When running this in a Docker container, I'm getting a lot of getaddrinfo ENOTFOUND errors, and I'm wondering if this is a resourcing issue. My requests are like so:
request.get(url, function(err, resp, body){
// do stuff with the body here,
// like create an object and handball to a worker function
});
For the first few hundred requests this always works fine, but then I get lots nad lots of either ENOTFOUND or timeout errors, and I think the issue might be the way my code is dealing with all these requests.
I've batched them in a queue with timeouts so the requests happen relatively slowly, it helps a little bit but doesn't solve the problem completely.

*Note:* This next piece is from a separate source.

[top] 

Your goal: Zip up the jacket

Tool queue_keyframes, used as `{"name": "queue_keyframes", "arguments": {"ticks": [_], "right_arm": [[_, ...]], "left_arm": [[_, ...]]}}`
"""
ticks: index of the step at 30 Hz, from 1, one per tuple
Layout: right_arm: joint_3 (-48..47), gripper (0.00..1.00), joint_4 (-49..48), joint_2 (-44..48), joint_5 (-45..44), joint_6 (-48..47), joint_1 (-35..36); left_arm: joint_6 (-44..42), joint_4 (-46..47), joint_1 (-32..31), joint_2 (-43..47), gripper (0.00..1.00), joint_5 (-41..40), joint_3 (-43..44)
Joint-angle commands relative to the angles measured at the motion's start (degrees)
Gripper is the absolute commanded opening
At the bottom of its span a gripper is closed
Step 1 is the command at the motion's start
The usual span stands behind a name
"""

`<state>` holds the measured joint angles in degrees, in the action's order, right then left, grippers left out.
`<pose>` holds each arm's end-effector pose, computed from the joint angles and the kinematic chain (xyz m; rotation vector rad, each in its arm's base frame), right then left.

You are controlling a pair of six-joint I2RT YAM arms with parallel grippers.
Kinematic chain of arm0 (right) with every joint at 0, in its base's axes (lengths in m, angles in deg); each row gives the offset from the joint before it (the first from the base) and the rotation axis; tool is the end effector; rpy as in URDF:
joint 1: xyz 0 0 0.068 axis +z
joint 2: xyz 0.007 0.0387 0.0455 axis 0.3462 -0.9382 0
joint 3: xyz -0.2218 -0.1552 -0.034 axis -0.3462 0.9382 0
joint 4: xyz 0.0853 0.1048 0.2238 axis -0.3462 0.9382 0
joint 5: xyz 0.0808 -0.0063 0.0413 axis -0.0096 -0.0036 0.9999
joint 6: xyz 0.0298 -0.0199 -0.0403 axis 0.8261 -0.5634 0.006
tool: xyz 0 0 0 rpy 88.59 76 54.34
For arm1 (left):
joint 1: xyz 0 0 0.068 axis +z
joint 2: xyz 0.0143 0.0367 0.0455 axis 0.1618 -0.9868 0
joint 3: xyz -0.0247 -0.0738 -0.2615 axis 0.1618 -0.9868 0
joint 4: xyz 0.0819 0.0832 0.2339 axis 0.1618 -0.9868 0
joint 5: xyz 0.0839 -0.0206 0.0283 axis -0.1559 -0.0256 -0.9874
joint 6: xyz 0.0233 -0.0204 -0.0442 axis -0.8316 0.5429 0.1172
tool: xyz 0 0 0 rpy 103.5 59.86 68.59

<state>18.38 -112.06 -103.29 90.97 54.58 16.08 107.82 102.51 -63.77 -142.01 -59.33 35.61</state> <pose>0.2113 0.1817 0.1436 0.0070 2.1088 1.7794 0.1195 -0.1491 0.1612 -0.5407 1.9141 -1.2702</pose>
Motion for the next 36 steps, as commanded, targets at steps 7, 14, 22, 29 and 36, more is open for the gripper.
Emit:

Do I need to destroy the body/response objects to free up memory or something?
I've encountered similar issues with an API I was using, and it ended up being what some here suggested - rate limits. Some APIs don't return readable errors on rate limits, as they provide certain amount of resources per client, and when you've used it all up they can't even send you a bad response.
This happened even though I've stayed within the published rate limits per day, but turned out they have an unwritten limit per minute (or more like - just unable to process so many requests).
I answered it though by mocking that API with my own code, placing it in the network so it will maximize the similarities, and as my mocked code didn't do anything, I never got any errors in the NodeJS server.
Then I put it some countdowns and timeouts when it was needed.
I suggest the same to you. Remember them having a per hour limit, doesn't mean they don't have a different per second/minute limit.